JR東日本グループの旅行会社、株式会社JR東日本びゅうツーリズム&セールスは、2025年度に岩手県一関市の市有林を原資とする森林経営活動由来J-クレジット78トンを購入した。
同社が展開する「びゅうサステナブルツーリズムプロジェクト」の一環で、東日本エリアの森林由来J-クレジットを用いたカーボンオフセットを継続的に進めている。
2026年5月8日には、一関市主催の「一関市有林J-クレジット購入記念品贈呈式」が同社にて開催され、佐藤善仁一関市長から同市産杉材を用いた記念品が贈呈された。
一関市が創出するJ-クレジットは、市有林における森林経営活動を方法論的基盤としている。森林経営活動方法論は、適切な間伐・保育等の森林管理によって達成された吸収量を定量化するもので、J-クレジット制度における吸収系プロジェクトの中核を占める。

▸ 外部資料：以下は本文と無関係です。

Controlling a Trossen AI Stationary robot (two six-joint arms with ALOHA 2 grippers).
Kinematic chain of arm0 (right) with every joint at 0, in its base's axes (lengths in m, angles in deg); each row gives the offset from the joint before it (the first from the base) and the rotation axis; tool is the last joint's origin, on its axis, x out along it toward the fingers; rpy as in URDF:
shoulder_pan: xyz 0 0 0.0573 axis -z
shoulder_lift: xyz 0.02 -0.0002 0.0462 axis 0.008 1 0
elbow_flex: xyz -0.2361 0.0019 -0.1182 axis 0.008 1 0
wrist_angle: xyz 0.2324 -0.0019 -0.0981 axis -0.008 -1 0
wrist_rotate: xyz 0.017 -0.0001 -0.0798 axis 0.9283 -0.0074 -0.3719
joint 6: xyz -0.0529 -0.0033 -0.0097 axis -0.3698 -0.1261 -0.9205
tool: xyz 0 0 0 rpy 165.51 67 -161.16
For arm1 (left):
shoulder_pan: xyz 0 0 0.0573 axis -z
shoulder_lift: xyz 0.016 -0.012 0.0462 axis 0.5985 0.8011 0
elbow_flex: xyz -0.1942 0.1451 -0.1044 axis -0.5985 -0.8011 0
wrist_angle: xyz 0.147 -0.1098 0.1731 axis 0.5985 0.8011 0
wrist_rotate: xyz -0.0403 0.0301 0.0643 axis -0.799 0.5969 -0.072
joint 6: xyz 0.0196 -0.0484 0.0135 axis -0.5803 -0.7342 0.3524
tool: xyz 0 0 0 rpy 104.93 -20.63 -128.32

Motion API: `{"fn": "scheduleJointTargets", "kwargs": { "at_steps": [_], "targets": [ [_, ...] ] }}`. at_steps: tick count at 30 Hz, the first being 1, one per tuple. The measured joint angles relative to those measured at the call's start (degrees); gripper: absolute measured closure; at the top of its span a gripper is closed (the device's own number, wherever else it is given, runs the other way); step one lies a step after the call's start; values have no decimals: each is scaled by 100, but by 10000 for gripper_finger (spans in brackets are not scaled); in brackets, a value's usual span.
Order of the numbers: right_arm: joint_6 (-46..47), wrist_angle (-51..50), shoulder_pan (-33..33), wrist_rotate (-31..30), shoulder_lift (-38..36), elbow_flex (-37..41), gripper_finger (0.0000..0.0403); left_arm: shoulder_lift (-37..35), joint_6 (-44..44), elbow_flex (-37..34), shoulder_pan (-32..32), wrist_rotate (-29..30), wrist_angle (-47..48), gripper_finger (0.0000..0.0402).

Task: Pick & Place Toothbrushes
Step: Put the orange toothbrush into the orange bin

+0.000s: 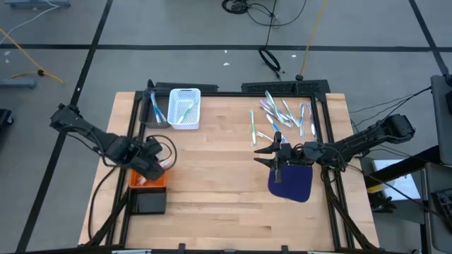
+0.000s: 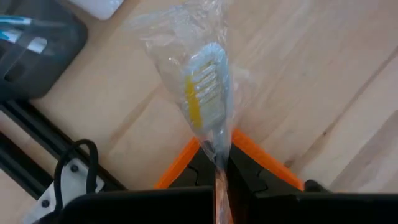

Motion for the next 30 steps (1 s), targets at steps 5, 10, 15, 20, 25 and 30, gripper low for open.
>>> {"fn": "scheduleJointTargets", "kwargs": {
  "at_steps": [5, 10, 15, 20, 25, 30],
  "targets": [
    [2, -23, -1, 1, 0, -2, 289, 140, -169, -316, 186, -195, 65, 397],
    [2, -18, 1, -1, 0, -2, 289, 230, -403, -622, 294, -393, 88, 397],
    [2, -17, -1, 0, 0, -2, 289, 230, -570, -900, 328, -698, -14, 390],
    [2, -21, 1, -5, 0, -2, 289, 228, -708, -983, 328, -650, -20, 382],
    [2, -21, 1, -8, 0, -2, 289, 228, -691, -983, 328, -475, -22, 358],
    [2, -34, 0, -16, 0, -2, 289, 228, -667, -983, 328, -392, -21, 318]
  ]
}}
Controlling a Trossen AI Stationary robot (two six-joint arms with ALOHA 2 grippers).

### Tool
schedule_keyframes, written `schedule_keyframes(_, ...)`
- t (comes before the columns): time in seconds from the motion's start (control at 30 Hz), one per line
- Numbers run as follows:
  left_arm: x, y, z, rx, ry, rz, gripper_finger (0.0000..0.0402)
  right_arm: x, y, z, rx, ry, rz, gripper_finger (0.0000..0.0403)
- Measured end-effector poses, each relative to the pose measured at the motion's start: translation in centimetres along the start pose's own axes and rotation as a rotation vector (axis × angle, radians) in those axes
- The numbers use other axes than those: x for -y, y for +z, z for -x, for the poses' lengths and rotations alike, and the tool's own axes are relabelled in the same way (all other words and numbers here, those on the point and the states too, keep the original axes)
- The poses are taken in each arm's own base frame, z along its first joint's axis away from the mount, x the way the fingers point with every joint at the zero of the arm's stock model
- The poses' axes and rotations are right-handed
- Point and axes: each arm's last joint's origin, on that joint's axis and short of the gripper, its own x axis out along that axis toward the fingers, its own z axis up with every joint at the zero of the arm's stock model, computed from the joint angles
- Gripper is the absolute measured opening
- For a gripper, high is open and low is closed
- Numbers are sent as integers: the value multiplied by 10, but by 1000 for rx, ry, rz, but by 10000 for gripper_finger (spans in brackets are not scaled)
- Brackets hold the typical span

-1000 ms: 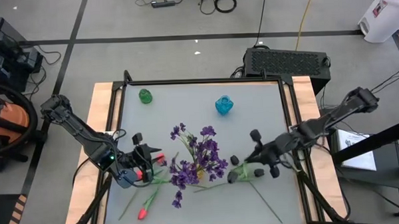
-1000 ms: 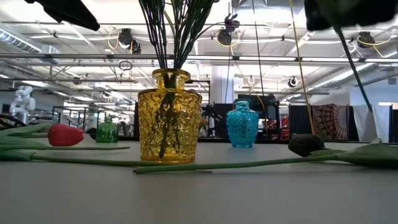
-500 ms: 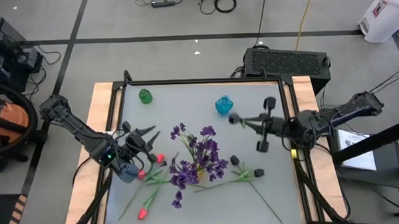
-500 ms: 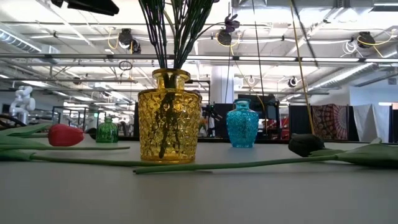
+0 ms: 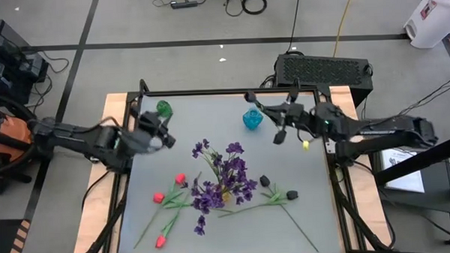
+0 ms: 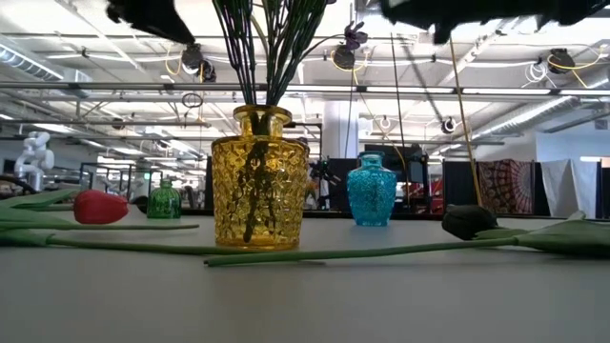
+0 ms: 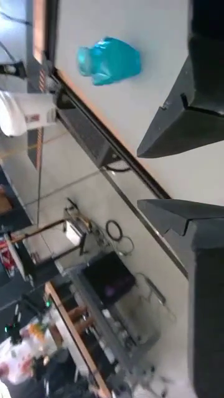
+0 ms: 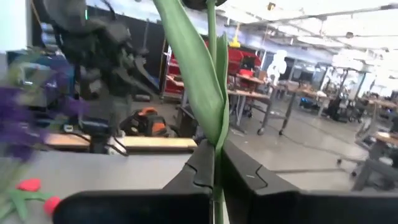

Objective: Sort flowers into vase by color
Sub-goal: Put the bottom black flower into the green vase

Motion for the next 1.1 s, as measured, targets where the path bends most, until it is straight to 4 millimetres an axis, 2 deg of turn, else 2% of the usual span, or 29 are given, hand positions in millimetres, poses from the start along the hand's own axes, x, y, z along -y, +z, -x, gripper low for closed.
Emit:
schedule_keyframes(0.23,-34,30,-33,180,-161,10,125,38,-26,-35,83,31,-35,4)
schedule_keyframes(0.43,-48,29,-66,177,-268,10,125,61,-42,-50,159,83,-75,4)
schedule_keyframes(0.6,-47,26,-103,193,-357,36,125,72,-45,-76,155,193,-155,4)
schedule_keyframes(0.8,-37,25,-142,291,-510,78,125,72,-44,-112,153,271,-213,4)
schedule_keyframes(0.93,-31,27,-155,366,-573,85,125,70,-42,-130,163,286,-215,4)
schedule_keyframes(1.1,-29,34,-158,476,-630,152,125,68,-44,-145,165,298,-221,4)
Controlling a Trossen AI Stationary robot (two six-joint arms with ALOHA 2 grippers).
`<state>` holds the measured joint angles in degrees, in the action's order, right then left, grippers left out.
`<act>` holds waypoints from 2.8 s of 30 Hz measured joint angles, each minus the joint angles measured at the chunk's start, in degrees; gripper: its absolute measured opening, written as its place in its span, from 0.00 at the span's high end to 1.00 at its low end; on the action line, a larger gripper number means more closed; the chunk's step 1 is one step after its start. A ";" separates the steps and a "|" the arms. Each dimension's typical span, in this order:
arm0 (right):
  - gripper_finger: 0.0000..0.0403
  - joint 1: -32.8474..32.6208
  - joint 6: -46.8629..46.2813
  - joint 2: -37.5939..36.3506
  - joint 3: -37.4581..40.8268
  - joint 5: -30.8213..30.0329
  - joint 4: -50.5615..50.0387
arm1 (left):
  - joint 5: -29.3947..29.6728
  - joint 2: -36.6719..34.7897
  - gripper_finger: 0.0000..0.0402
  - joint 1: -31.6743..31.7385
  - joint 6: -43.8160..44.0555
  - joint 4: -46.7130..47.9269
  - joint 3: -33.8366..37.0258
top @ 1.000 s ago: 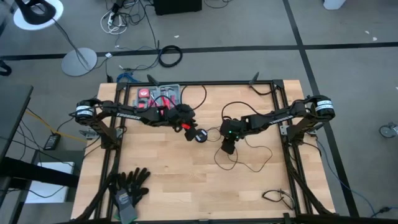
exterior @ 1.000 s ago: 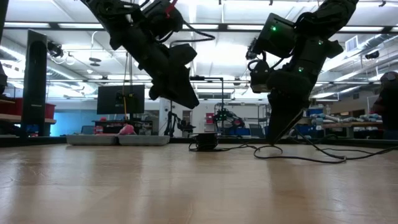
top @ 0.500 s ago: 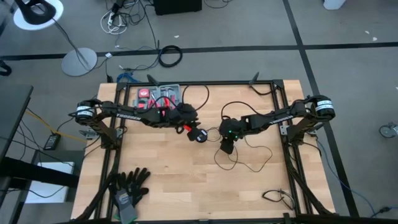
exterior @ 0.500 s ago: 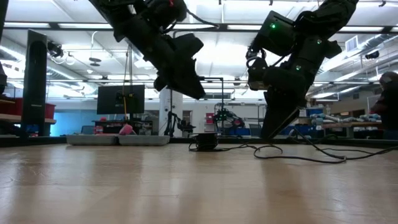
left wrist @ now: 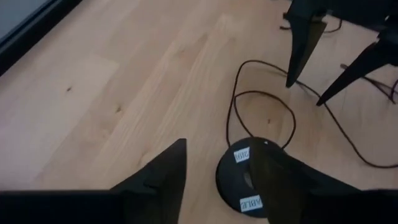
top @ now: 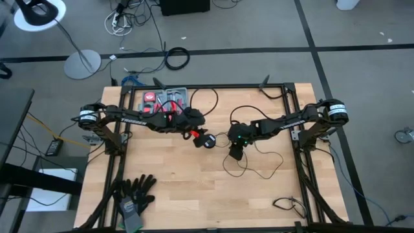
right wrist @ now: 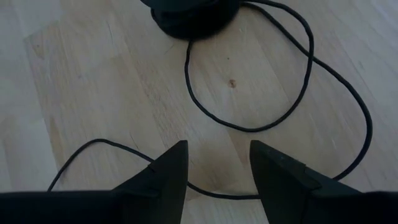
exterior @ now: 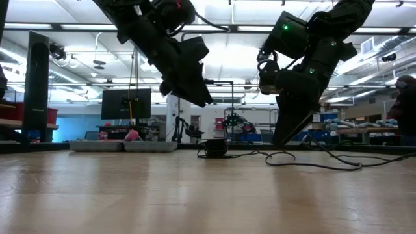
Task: Coil cords
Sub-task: Uncoil the black wire from the spool
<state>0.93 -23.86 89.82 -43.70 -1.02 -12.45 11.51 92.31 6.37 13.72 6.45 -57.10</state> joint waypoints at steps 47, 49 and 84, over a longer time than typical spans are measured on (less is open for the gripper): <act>0.58 -0.02 1.67 -0.04 -0.13 -0.93 3.09 | -5.15 16.85 0.39 0.00 -0.18 17.44 -13.66; 0.58 -0.26 2.51 -0.31 -0.46 -0.85 3.21 | -5.18 16.85 0.39 0.00 -0.17 17.54 -13.66; 0.80 1.73 41.65 20.65 -11.39 -9.06 26.18 | -6.19 15.76 0.40 -0.11 -0.18 28.54 -13.40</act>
<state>2.66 17.79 110.47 -55.09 -10.08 13.73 5.32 108.07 6.26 13.53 35.00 -70.50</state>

自治体が創出主体となるJ-クレジットは、収益が地域に還流される構造を持ち、市有林・町有林の管理財源として活用される例が増えている。一関市は林業振興と森林整備の財源確保を目的にJ-クレジット創出に取り組む自治体のひとつであり、購入企業との贈呈式や記念品贈呈を通じた関係性構築を意識的に進めている。
規模の観点でみると、78トンという購入量は企業のオフセット事例としては限定的である。自治体創出案件は1件あたりの創出量が中小規模に留まることが多く、企業の大口需要を満たすには複数案件を組み合わせる必要がある構造を抱える。

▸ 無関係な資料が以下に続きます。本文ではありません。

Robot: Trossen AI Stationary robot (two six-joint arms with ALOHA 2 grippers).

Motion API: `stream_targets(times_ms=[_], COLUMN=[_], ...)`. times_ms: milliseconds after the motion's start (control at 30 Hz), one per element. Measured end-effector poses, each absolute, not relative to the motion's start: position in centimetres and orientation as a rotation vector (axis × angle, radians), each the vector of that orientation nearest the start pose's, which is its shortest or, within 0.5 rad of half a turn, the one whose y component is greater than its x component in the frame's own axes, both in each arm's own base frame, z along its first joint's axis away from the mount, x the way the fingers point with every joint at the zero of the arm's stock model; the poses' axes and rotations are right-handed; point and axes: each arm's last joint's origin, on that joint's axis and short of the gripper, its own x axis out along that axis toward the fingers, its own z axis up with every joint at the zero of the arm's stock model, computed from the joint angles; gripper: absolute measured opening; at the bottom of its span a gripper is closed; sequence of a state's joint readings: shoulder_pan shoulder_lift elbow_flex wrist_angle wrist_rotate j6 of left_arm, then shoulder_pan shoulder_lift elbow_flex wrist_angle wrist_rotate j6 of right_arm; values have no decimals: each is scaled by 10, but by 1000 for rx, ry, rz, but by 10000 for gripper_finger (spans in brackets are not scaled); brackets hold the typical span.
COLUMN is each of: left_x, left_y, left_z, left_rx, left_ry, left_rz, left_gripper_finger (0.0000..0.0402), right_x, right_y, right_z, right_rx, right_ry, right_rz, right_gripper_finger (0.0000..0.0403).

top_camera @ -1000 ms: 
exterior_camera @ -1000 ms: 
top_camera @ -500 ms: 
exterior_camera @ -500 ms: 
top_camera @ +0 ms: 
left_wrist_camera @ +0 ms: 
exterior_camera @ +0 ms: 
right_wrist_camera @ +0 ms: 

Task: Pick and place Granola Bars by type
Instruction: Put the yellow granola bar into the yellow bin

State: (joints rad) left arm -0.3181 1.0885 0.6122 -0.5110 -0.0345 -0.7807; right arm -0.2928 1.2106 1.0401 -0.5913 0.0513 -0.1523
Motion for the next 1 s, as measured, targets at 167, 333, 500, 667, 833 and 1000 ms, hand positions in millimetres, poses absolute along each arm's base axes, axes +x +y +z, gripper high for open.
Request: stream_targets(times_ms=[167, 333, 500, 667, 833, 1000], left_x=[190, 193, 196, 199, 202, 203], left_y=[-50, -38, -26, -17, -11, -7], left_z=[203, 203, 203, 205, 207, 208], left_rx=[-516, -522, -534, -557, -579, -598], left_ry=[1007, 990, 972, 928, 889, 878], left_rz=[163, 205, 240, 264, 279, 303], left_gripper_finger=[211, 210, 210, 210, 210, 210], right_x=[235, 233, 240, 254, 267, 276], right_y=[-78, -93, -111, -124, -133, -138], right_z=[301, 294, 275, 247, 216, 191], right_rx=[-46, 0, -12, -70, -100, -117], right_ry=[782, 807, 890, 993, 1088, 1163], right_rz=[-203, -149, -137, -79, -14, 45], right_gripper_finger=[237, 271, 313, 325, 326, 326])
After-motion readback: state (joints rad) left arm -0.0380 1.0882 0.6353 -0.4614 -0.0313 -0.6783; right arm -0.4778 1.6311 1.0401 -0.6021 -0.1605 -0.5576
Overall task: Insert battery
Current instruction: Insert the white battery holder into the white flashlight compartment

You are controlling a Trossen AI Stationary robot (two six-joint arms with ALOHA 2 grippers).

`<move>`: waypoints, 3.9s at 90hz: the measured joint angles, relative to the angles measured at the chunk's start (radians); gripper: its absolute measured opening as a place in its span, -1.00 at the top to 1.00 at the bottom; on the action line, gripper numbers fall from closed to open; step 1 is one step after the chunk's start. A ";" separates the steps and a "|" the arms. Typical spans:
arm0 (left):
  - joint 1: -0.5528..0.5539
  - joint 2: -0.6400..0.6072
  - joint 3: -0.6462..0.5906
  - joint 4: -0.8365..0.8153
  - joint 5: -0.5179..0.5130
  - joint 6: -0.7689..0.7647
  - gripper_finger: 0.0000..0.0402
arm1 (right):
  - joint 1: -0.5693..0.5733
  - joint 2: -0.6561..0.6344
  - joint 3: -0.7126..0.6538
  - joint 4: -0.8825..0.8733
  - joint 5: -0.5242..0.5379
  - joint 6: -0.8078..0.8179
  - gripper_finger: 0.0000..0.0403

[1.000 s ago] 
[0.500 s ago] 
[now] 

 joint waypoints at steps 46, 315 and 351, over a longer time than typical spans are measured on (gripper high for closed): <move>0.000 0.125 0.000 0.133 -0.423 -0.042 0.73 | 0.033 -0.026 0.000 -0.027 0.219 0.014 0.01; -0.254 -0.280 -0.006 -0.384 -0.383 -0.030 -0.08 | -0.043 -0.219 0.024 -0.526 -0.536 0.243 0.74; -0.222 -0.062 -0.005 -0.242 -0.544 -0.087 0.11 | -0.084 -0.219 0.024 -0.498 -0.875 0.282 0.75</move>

旅行・観光業の温室効果ガス排出は、輸送、宿泊、施設運営など複数のスコープにまたがる。事業者単独で削減できる範囲は限られ、観光体験全体に紐づく排出をどう扱うかが業界共通の課題となっている。
このため、観光商品や旅行サービスにカーボンオフセットを組み込むアプローチは、宿泊・旅行業界で段階的に広がってきた。航空業界のCORSIA対応や持続可能な航空燃料導入のような大規模かつ制度的な枠組みとは異なり、観光業の取り組みは個別事業者の自主的な購入が中心で、規模よりも商品設計やブランディングとの結びつきが強い。

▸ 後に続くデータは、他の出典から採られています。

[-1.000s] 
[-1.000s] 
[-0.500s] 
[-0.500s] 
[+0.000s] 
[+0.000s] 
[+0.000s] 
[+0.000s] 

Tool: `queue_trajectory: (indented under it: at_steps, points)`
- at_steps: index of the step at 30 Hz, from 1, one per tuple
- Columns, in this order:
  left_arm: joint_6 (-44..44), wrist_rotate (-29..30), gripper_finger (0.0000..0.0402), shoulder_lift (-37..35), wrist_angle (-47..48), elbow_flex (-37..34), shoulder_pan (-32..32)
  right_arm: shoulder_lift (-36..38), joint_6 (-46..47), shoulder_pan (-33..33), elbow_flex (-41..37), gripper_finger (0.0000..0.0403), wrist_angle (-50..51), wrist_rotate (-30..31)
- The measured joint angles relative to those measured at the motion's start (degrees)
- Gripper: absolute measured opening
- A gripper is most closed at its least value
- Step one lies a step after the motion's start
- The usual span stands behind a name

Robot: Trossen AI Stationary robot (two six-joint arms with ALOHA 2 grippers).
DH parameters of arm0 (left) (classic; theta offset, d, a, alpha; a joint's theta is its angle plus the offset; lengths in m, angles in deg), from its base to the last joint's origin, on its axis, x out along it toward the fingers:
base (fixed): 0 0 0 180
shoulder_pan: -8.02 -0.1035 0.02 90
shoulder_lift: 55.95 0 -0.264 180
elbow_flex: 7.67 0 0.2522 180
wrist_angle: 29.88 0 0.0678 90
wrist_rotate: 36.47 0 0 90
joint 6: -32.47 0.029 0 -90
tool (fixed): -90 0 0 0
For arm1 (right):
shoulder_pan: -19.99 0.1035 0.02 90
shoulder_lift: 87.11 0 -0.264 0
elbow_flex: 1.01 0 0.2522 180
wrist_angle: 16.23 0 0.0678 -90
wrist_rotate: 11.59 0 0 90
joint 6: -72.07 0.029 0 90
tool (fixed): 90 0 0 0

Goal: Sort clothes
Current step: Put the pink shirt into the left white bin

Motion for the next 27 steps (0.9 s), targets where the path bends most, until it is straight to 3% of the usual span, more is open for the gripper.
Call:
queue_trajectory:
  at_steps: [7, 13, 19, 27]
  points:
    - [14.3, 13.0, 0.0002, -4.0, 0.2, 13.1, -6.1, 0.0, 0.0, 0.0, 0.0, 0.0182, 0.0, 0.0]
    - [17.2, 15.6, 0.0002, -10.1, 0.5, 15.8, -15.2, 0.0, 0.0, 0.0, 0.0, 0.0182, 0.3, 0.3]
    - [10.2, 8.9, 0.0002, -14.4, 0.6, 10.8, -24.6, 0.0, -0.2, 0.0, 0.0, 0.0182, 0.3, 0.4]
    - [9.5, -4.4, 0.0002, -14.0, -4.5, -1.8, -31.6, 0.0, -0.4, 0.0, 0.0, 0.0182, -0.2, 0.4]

もっとも、観光商品にカーボンオフセットを組み込む手法には、削減を優先する原則の観点から本来事業者が取り組むべき排出削減努力が後退しかねないとの議論があり、オフセットの位置づけは引き続き論点として残る。
JR東日本びゅうツーリズム&セールスの取り組みは、観光業界におけるカーボンオフセット活用の典型例のひとつであり、自治体創出J-クレジットを通じて地域との関係性を可視化する構造を備える。
観光業のカーボンオフセット活用は、規制対応というより事業者の自主的取り組みとして広がってきた領域である。今回の事例は、購入規模としては限定的な水準にとどまるが、自治体創出J-クレジットを介して地域経済との接点を組み込む構造を持ち、観光業がオフセットに付与しうる固有の価値、すなわち地域連携と顧客接点を体現している。